Dios no te ha enviado, Profeta, para que seas su guardián. Te obedecen cuando están en tu presencia, pero cuando das vuelta complotan contra ti. Dios sabe, así que confía en Él, eso es suficiente.

¿Por qué no piensan en el Corán? Responde a sus preguntas al igual que el Profeta Muhammad podría haberles respondido. Si no fuera por el favor y la misericordia de Dios, todos servirían a Satanás. Entonces, Profeta Muhammad, lucha por la causa de Dios porque solo eres responsable por ti mismo.

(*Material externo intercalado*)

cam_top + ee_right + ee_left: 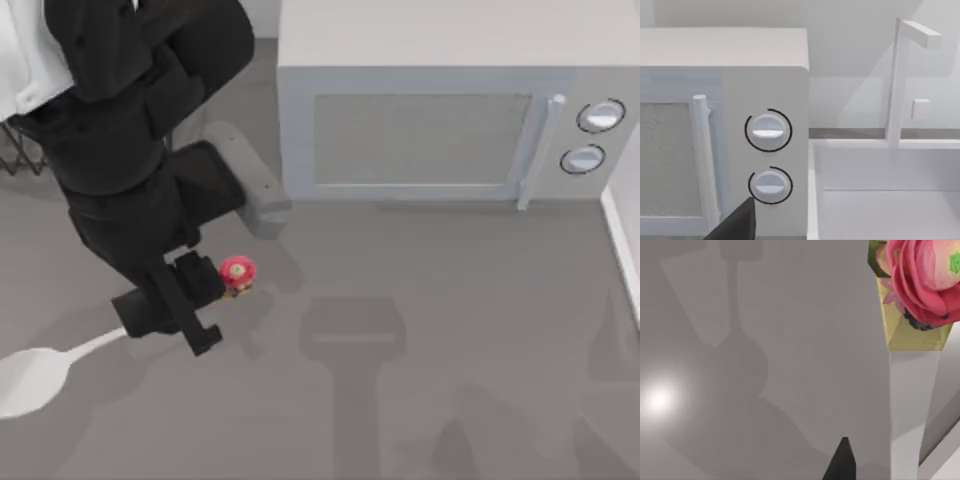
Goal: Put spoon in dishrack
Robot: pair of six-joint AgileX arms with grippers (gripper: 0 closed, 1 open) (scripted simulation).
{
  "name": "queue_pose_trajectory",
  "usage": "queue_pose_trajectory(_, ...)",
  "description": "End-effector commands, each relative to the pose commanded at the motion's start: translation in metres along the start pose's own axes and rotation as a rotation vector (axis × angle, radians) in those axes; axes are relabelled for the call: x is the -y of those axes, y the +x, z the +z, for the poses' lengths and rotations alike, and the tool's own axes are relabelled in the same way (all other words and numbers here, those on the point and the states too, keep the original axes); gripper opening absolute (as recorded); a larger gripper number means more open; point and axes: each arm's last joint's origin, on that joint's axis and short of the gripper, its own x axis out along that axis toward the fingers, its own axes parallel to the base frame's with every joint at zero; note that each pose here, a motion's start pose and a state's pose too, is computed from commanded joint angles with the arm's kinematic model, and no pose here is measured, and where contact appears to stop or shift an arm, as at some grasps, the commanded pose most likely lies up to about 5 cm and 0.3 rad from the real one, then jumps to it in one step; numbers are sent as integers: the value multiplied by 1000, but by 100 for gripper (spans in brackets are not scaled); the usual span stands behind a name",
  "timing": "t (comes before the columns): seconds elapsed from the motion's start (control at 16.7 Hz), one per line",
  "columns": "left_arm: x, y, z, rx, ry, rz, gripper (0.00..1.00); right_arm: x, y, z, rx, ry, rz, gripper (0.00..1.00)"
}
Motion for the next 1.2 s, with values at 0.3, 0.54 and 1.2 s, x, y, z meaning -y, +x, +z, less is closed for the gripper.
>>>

Insta a los creyentes a luchar, porque Dios puede permitirles a todos vencer a los incrédulos. Quien habla por una buena causa compartirá la recompensa, y quien habla por una mala causa compartirá su carga. Responde a los saludos con su equivalente o algo mejor. Dios mantiene las cuentas de todo.

No existe más Dios que Él, y tú ciertamente serás llamado a rendir cuentas en el Día de la Resurrección.

Aleyas 88 a 100: Sobre la lucha y la emigración

¿Qué les pasa? ¿Por qué están divididos sobre qué hacer con los hipócritas? No pueden guiar a aquellos a quienes Dios ha desviado. Ellos quieren que rechaces tu fe y seas como ellos, así que no tomes amigos de entre ellos hasta que hayan emigrado a Medina por la causa de Dios. Si te atacan, defiéndete. Un creyente no debe matar a otro creyente, a menos que sea un accidente. Y si alguien comete dicho error, debe liberar a un creyente esclavo y ofrecer la respectiva compensación. Quien tiene derecho a la compensación puede renunciar a dicho derecho como acto caritativo. Si no puedes liberar a un creyente esclavo, ayuna durante dos meses consecutivos. El castigo por matar a un creyente con intención es el Infierno. ¡Ten cuidado! No mates a alguien que te ofrece un saludo de paz ni lo llames incrédulo.

Aquellos creyentes que se quedan atrás (excepto los que no pueden pelear) no son iguales a aquellos que luchan por la causa de Dios. A aquellos que luchan se les ofrece un rango mayor, a pesar de que hay una buena posición para todos. Cuando los ángeles toman las almas de aquellos que se han perjudicado a sí mismos, hay algunos que dicen haber sido oprimidos (forzados). Los ángeles les preguntan si la Tierra no era suficientemente grande para que encontraran algún refugio. Su único refugio es el Infierno. En cuanto a aquellos que no pudieron buscarlo por circunstancias más allá de su control, Dios puede perdonarlos, Él es indulgente. Si alguien emigra por el amor de Dios y muere, se le garantiza una gran recompensa.

Aleyas 101 a 104: La oración

Cuando viajan se les permite acortar la oración. Cuando estén en batalla, recen en filas de a una por vez, un grupo protegiendo al otro. Pueden dejar sus armas a un lado cuando llueva mucho o tengas alguna enfermedad, pero tengan cuidado. Después de orar, recuerda a Dios de pie, sentado o acostado de un lado. Cuando estés a salvo, debes restablecer las oraciones regulares. No te debilites, si estás sufriendo también lo está el enemigo, pero puedes esperar la ayuda de Dios y ellos no.